[Dataset records]
──────────

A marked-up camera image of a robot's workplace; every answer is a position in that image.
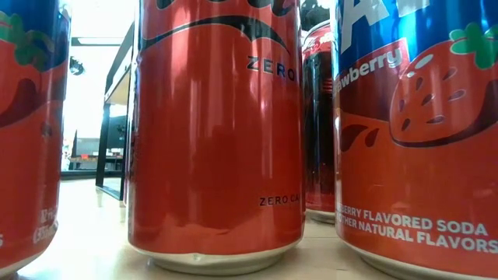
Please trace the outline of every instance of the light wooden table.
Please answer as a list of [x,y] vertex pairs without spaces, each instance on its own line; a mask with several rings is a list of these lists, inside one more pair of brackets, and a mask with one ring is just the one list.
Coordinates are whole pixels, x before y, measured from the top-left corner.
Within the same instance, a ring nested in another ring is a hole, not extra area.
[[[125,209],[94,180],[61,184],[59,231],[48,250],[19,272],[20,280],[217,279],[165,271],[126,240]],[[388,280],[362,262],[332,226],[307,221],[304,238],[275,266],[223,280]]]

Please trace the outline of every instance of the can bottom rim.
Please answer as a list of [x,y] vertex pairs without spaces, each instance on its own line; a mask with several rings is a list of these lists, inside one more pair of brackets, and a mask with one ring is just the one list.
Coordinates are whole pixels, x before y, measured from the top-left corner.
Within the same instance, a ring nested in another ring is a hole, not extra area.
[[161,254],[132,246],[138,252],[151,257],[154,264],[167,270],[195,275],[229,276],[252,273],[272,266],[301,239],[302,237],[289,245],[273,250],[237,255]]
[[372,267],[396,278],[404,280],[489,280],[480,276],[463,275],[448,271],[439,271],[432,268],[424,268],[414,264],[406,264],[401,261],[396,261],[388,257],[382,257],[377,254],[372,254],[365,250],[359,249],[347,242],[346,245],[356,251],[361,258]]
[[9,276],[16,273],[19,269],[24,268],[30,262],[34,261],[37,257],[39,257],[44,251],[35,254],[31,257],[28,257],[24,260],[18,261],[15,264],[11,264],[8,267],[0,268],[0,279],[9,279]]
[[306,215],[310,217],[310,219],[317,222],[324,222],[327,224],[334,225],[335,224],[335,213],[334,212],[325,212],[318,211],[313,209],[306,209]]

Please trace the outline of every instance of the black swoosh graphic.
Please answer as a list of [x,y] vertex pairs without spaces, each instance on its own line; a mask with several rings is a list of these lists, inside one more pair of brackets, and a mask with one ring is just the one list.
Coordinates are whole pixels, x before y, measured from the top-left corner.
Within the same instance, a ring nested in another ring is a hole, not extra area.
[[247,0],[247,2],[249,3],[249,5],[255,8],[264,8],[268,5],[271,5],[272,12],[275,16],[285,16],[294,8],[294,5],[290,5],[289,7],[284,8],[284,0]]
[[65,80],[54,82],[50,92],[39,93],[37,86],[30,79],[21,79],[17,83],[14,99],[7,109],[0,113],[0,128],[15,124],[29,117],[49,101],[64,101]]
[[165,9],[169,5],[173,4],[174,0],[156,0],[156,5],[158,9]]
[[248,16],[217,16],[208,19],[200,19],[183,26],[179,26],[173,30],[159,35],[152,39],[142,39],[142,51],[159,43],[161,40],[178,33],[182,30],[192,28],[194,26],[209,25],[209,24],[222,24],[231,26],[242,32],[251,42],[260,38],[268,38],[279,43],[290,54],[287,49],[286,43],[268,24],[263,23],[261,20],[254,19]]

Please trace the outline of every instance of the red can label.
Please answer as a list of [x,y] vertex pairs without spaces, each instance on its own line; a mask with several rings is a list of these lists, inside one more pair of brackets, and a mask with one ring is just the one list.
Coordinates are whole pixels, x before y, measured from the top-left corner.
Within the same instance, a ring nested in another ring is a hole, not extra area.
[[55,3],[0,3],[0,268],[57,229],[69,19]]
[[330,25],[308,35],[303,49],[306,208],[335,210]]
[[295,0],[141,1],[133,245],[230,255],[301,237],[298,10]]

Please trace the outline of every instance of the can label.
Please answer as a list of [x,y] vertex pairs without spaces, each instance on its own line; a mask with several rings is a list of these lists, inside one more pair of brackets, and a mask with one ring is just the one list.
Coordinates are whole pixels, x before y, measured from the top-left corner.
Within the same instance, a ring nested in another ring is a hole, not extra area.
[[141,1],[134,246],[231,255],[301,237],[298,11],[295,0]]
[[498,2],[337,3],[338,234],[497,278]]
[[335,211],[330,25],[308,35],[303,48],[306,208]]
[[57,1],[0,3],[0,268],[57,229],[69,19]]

──────────

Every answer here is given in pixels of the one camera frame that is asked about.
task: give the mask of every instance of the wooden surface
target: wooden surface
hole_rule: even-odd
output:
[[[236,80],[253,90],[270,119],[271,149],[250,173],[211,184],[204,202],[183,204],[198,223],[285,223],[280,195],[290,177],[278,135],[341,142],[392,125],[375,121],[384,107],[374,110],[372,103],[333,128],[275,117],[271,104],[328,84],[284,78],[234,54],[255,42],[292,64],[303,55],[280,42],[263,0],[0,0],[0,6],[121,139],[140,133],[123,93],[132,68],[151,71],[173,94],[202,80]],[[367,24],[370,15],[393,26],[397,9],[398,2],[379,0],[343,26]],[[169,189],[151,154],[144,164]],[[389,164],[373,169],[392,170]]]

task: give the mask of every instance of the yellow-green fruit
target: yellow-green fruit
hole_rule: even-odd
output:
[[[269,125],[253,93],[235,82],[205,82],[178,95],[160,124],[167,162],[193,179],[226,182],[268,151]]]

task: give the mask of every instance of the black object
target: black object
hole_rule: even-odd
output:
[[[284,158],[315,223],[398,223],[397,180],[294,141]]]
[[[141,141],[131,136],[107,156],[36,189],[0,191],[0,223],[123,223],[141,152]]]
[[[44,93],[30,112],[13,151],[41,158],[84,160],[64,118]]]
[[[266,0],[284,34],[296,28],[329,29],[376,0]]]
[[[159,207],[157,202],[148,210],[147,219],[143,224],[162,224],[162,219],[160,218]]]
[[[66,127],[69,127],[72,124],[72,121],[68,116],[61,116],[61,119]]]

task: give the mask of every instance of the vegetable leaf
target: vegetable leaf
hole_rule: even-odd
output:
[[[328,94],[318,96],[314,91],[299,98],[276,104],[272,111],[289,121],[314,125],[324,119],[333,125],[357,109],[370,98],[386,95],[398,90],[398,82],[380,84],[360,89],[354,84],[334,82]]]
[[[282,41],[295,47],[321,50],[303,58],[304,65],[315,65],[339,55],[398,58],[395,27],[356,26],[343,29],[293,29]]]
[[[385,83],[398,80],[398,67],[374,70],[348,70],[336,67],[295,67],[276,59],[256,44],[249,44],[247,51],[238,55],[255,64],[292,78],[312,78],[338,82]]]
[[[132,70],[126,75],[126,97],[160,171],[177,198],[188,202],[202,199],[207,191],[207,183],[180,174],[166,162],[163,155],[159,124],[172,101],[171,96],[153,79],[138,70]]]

──────────

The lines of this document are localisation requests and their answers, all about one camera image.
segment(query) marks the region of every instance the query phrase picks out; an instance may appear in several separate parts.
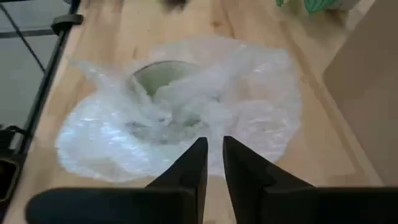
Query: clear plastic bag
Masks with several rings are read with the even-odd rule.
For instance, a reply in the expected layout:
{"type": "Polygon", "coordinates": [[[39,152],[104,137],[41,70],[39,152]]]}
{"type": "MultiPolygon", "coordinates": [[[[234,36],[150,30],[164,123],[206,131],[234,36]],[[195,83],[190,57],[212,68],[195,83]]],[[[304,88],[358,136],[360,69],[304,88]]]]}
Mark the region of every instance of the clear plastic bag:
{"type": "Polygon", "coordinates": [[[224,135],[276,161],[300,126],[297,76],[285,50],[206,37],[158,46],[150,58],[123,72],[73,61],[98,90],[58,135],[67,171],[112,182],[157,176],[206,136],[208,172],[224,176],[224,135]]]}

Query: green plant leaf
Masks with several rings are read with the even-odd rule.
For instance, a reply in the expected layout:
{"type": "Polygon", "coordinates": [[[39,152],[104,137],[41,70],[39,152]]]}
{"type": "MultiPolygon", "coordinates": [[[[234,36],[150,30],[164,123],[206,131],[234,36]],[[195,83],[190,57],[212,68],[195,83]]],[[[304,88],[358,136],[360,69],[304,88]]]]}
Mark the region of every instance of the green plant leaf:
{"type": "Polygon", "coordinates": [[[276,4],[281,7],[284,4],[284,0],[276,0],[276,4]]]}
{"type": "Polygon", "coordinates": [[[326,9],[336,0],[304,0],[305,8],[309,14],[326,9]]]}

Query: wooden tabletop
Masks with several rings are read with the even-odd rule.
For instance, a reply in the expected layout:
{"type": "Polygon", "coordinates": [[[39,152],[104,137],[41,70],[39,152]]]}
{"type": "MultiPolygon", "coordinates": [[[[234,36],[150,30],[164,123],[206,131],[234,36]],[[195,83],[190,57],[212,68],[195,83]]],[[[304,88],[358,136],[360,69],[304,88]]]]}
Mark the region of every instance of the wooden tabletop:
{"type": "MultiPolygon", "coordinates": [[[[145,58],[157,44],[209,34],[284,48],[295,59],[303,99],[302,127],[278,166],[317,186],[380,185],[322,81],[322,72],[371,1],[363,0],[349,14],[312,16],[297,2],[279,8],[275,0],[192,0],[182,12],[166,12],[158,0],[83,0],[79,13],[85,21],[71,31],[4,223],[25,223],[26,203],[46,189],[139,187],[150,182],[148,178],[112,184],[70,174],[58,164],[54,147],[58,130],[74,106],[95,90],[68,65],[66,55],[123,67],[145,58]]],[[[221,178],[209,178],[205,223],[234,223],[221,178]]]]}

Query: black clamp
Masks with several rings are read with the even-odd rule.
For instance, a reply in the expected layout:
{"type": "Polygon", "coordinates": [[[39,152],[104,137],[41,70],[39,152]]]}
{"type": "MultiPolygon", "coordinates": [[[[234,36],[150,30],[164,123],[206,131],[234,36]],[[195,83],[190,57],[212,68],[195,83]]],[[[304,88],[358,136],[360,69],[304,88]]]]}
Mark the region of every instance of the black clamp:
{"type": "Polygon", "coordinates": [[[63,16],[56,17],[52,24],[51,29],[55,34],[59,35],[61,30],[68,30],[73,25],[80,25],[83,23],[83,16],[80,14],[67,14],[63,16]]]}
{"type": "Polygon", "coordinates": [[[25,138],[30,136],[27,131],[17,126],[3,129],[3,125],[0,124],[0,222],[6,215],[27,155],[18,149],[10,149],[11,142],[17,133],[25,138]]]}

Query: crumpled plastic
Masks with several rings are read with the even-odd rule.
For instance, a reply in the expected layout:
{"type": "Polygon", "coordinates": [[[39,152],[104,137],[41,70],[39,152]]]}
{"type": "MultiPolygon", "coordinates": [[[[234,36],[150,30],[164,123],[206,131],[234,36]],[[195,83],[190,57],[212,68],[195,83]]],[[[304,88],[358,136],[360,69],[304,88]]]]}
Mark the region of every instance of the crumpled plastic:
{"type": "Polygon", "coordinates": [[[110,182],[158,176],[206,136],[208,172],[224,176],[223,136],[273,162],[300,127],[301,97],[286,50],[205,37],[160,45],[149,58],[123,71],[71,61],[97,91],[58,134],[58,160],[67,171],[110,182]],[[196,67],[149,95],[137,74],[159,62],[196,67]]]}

──────────

What to work on:
Determine which lines above include the word "task", and report those lines in full.

Answer area:
task: give the mask of every instance of the wooden surface
task: give the mask of every instance of the yellow-green fruit
task: give the mask of every instance of the black object
task: give the mask of every instance of the vegetable leaf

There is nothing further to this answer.